The Uses Of Sorrow
Someone I loved once gave me
a box full of darkness.
It took me years to understand
that this, too, was a gift.”
Tomorrow marks the fifth anniversary of Matthew’s death. Five years. It’s almost impossible to wrap my head (and heart) around this indisputable fact. On the one hand, five years ago seems like an eternity, while on the other it seems like only yesterday.
We miss Matthew more than you can know. I spend a lot of time thinking about him, wondering what he would be doing now at the age of 26, (wondering what he IS doing now). It’s a mystery that I hope will one day reveal itself. I’ve learned a lot about grief during these past five years. I’ve learned that grief brings with it great gifts, although they may not be apparent for months or even years later. I discovered that out of this shattering loss, I am grateful more than ever for everything that life has to offer.

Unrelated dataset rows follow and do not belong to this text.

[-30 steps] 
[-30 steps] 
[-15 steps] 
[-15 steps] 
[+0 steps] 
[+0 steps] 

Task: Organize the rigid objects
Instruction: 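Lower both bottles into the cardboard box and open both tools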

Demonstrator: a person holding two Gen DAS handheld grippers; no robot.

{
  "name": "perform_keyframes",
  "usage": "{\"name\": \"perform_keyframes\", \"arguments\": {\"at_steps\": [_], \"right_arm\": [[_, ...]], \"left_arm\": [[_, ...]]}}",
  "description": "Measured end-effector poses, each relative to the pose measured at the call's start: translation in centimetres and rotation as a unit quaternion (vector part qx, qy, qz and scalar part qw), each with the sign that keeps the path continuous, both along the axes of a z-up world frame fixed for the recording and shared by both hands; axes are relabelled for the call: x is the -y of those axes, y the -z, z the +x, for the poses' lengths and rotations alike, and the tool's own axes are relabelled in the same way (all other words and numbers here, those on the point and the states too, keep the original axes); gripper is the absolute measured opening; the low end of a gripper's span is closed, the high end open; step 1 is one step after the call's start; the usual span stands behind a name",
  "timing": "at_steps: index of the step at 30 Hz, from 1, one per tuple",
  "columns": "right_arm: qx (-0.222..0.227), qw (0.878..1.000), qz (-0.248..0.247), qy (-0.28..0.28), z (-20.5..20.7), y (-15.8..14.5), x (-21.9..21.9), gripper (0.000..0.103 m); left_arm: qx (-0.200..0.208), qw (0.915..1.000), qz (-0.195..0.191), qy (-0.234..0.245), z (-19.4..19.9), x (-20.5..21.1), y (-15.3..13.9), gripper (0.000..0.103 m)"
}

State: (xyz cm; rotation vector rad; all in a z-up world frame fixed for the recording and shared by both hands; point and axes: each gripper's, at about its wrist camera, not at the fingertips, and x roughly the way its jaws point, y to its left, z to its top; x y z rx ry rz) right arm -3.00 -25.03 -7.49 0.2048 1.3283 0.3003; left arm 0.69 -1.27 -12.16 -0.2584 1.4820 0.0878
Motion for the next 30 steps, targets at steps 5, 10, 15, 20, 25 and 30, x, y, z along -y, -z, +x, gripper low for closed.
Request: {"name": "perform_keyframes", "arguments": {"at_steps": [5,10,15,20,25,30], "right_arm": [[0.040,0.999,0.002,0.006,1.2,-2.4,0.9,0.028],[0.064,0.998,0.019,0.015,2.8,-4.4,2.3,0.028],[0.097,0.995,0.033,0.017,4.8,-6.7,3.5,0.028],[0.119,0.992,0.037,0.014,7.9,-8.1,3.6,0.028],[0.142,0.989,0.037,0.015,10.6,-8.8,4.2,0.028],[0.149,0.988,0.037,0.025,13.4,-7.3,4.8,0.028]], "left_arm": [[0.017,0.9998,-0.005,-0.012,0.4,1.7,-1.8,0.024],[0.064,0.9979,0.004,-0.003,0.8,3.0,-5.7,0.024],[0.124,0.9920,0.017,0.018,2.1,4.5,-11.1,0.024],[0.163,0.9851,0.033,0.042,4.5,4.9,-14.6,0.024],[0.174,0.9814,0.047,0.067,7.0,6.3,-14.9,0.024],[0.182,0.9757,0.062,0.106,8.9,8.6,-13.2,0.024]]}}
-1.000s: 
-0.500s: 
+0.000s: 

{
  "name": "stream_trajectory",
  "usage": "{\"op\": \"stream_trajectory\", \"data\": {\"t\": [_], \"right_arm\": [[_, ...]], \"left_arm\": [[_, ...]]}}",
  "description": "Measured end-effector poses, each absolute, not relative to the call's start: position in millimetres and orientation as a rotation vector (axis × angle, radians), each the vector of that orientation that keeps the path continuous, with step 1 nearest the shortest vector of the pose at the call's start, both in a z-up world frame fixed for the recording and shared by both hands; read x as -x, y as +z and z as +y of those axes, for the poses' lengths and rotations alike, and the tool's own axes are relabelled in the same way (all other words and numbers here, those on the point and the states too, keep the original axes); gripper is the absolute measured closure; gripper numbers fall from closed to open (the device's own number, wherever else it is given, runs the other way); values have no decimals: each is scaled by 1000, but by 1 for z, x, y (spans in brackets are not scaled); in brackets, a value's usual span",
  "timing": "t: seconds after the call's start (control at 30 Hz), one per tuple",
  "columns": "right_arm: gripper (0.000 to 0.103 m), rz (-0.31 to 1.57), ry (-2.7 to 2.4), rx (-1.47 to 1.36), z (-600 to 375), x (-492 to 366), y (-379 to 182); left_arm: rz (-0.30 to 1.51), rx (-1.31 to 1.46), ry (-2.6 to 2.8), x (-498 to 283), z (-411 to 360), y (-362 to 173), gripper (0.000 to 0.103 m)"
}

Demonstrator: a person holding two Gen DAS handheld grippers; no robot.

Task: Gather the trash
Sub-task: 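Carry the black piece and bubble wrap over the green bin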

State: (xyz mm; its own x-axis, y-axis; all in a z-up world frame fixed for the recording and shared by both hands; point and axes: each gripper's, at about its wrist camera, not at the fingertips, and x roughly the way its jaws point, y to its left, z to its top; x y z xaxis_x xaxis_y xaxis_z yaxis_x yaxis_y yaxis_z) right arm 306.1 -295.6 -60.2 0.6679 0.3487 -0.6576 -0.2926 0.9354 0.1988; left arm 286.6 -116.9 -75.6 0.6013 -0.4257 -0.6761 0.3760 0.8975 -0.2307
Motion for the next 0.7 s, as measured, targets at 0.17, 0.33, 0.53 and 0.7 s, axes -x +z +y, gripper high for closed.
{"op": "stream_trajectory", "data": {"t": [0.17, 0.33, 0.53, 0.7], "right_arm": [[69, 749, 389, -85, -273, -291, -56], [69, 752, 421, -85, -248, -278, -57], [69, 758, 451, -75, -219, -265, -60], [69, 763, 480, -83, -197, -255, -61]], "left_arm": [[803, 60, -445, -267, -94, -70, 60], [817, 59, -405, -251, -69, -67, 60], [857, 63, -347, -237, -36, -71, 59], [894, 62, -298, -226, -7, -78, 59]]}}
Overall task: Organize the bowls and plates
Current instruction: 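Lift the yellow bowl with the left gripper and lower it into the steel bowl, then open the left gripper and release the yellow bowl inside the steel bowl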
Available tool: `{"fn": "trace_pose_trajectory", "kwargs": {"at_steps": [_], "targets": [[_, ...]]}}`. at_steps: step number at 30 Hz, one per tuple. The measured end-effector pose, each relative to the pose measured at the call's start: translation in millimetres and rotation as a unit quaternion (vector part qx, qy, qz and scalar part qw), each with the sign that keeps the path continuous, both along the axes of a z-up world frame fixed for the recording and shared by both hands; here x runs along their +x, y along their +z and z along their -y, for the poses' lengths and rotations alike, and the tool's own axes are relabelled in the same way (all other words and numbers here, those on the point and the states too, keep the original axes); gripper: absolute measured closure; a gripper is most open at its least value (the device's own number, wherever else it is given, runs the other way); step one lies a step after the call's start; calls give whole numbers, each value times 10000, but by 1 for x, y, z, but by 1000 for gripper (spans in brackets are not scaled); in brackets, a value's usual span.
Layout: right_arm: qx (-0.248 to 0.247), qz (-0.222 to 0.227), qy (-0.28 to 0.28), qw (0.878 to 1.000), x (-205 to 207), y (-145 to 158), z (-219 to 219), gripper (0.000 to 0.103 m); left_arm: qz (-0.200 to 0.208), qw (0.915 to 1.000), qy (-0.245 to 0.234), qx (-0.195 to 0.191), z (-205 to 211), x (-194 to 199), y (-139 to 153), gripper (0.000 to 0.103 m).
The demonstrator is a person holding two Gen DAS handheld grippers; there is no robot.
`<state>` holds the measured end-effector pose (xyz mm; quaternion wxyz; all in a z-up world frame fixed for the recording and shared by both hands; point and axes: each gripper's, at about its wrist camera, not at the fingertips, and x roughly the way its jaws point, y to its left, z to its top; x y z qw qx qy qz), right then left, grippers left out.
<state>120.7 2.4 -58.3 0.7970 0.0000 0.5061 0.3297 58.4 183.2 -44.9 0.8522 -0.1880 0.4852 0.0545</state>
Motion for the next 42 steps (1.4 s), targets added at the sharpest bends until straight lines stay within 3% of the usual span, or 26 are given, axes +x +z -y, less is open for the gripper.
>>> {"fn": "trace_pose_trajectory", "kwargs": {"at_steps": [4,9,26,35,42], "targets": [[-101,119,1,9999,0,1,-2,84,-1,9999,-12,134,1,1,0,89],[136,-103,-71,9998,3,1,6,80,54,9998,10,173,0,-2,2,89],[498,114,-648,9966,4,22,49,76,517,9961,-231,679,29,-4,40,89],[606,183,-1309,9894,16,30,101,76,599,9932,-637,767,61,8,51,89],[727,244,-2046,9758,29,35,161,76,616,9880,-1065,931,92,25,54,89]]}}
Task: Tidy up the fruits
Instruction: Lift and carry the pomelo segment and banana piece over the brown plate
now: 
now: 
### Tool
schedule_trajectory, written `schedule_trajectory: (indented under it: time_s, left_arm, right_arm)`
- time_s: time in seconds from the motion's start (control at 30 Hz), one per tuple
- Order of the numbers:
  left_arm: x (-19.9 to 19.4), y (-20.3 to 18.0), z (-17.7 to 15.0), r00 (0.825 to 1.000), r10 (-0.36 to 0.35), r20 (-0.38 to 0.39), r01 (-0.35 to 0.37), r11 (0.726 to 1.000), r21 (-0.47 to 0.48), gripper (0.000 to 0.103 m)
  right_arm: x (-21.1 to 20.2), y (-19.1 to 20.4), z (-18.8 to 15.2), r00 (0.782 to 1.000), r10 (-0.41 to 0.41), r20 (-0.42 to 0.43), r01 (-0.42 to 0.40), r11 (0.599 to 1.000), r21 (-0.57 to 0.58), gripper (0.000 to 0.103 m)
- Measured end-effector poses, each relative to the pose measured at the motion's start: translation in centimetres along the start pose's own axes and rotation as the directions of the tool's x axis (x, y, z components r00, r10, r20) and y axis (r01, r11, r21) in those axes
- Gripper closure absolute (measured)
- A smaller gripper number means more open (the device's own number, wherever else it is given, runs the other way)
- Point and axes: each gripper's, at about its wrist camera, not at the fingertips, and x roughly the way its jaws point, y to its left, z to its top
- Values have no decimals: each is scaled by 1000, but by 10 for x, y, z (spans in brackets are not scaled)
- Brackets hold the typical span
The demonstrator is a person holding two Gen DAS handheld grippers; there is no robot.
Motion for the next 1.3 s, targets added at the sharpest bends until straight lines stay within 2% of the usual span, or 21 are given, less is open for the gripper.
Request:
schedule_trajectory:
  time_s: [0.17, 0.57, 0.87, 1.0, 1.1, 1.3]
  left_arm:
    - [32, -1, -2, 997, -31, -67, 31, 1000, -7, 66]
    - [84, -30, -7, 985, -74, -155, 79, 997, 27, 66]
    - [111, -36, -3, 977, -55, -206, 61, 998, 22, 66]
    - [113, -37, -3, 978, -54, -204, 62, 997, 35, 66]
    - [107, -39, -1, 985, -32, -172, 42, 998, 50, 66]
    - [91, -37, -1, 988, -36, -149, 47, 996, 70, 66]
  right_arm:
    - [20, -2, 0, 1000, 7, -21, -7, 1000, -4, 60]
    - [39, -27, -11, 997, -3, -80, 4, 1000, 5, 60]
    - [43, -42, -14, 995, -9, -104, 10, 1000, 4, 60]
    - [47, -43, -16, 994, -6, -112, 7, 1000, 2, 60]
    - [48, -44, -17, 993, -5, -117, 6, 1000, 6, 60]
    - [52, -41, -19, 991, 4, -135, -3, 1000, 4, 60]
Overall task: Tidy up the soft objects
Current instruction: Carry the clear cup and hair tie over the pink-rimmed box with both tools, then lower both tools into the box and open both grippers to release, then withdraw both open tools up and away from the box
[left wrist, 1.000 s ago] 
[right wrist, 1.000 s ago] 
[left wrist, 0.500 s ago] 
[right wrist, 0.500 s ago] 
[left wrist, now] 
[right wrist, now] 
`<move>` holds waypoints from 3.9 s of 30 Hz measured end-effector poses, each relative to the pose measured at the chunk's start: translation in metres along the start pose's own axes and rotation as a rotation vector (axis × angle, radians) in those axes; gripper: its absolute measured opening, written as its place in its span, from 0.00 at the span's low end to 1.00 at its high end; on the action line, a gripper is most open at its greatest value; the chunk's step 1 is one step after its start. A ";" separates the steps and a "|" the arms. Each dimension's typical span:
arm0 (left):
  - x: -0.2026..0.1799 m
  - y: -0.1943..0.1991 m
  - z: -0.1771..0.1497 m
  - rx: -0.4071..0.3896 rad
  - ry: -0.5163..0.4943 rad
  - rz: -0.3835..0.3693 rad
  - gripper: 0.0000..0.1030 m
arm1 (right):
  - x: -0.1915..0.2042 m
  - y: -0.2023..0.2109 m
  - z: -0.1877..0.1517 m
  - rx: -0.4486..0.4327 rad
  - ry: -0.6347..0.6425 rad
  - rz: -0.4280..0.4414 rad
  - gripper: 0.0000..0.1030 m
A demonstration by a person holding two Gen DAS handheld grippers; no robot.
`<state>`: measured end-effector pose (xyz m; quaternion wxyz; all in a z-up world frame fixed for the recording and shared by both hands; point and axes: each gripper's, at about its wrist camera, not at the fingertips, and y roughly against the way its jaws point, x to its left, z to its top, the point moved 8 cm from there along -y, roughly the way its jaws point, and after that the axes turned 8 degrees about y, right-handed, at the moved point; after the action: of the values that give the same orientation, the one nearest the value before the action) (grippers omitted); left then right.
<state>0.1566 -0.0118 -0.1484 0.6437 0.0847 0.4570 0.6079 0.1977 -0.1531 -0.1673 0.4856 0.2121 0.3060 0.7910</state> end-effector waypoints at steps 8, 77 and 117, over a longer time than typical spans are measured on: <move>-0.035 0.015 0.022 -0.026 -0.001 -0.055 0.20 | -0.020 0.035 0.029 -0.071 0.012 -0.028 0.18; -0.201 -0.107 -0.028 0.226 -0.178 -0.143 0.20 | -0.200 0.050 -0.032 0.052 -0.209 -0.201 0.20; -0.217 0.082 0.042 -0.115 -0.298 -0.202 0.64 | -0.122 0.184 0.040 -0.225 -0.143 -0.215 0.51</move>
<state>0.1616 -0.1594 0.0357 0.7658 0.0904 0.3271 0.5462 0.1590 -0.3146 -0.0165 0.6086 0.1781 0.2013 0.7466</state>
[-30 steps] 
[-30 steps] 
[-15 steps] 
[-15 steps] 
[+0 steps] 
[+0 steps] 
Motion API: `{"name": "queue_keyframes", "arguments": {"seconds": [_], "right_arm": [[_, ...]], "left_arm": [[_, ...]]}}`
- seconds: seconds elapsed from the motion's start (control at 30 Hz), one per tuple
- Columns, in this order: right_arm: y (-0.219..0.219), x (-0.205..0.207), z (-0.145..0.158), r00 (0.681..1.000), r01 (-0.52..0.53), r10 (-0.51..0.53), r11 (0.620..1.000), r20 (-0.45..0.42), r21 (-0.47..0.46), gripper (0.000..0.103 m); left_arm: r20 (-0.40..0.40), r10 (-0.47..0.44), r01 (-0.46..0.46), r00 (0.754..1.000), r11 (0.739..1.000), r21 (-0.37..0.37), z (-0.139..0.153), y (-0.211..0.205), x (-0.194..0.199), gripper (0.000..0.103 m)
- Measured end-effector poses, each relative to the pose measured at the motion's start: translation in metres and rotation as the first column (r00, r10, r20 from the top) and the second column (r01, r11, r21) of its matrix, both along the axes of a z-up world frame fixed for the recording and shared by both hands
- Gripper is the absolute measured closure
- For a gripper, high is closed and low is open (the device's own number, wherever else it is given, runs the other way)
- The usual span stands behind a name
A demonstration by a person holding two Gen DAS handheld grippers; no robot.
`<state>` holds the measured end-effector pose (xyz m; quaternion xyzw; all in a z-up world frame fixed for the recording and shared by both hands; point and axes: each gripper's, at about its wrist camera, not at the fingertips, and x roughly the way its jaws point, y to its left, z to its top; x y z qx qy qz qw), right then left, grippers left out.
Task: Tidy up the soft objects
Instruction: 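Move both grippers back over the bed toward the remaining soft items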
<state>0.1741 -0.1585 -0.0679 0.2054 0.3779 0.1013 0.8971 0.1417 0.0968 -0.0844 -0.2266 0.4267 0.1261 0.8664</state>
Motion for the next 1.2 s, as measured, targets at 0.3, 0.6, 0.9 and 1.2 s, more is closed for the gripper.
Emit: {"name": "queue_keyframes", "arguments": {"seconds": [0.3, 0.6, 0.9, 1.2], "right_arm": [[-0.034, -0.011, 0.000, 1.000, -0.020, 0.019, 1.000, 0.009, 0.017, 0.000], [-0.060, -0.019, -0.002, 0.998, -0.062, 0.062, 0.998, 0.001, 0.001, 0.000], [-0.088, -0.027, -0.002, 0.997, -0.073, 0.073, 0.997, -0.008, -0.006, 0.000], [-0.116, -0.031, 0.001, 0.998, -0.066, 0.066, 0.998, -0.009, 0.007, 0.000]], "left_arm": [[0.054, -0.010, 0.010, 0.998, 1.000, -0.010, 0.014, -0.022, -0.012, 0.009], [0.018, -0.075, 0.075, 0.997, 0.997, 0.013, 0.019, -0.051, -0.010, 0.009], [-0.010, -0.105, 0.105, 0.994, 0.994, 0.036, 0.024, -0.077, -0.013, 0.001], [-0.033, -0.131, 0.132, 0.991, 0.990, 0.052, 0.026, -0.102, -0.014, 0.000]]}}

I’m also very aware that my life had been relatively easy before Matthew died. Of course there had been many bumps and sharp curves, and ups and downs. I had lost my wonderful dad when I was in my early 30’s, and a dear friend died five years before Matthew. Both of these losses created huge holes in my life. But nothing prepared me for the grief that fell upon our family five years ago. Matthew’s death brought us to our knees, and overnight our world shifted on its axis.
I remember a father and son came to visit us in the first week when we were sitting shiva. He had coached Matthew in baseball, and had tragically lost his daughter (also in her 20’s) to a brain aneurysm three years before. When they came into our house, I was struck by how tender and fragile they seemed. I remember looking at them—three years further ahead on the journey—and realizing then just how devastating this loss would be. I honestly think we were still in a bit of shock that first week. I saw that time would not erase the hole that had just been etched into my heart. I also saw that a special connection occurs between other families who lose children. I was now a member of a club no parent EVER wants to join.
My sorrow has made me more aware of others’ pain and sorrow. It’s made me ponder the whys of life in much more heartfelt ways than before. In my case, it led me to working with others who have experienced overwhelming loss, and I now facilitate Grief Support Groups. I am comfortable in the role of creating safe spaces for people to share their stories in their darkest moments. I consider it an honor to sit amongst the bereaved and “companion” them along their journeys.
Writing has also been immensely helpful to me these past five years. I started this blog 17 months after Matthew’s passing, and have been grateful for this forum. Not only has it been a way to process my own grief, but I have met so many others who wrote me with their stories. I have been truly humbled by others’ experiences. But I think I am going to wrap up Grief & Gratitude. I will, of course, leave it up and welcome anyone to forward it on to someone you think might benefit by reading the words of a bereaved mom. I am also always willing to be contacted by e-mail should someone want to “talk.” I see that as part of my new role in life. But I don’t think I am going to continue on with the blog. I feel like I have said what I needed to say, and I have some other writing I’d like to do. I am grateful to all of you who have read Grief & Gratitude over the years. Your comments and support have helped me more than you will ever know. Thank you.
No one knows what is going to happen tomorrow (or even in the next hour). It is the rare person who does not experience many losses in the course of a lifetime. It’s the cost of being human, and of loving. We don’t have control over these events, or I would argue, many events. Life happens. It’s what you do afterwards that is in your control. You do have a choice then as to how you move forward with your new reality. You can let your heart, which has been broken into a million pieces, remain on the ground with its jagged edges strewn about, cutting you and others as you tiptoe through your new existence. Or you can begin the hard task of putting it back together again. It will be very different, and will never go back to how it once was. But, like a beautiful mosaic, it will take on a new shape and have new meaning. And all those little pieces that don’t quite fit together like they used to, will let the light in and out as you move through the world.
Life is hard, there’s no doubt about that. We live in a seemingly broken world. But I found out that we are remarkably resilient beings. I learned as we make our way through our messy, unpredictable lives that it’s the connections we make along the way that really matter. Each of these connections, whether a brief one-time encounter at the grocery store or a longstanding friendship, gets woven into our very essence, making us who we are. We should all try to remember to be gentle with one another as we laugh and cry and breathe and love our way through our time on earth. Let’s inspire each other and lend a hand or an ear when we can. We don’t know how long we’ve got, so we might as well treat the time we have, like the gift it is. Namaste.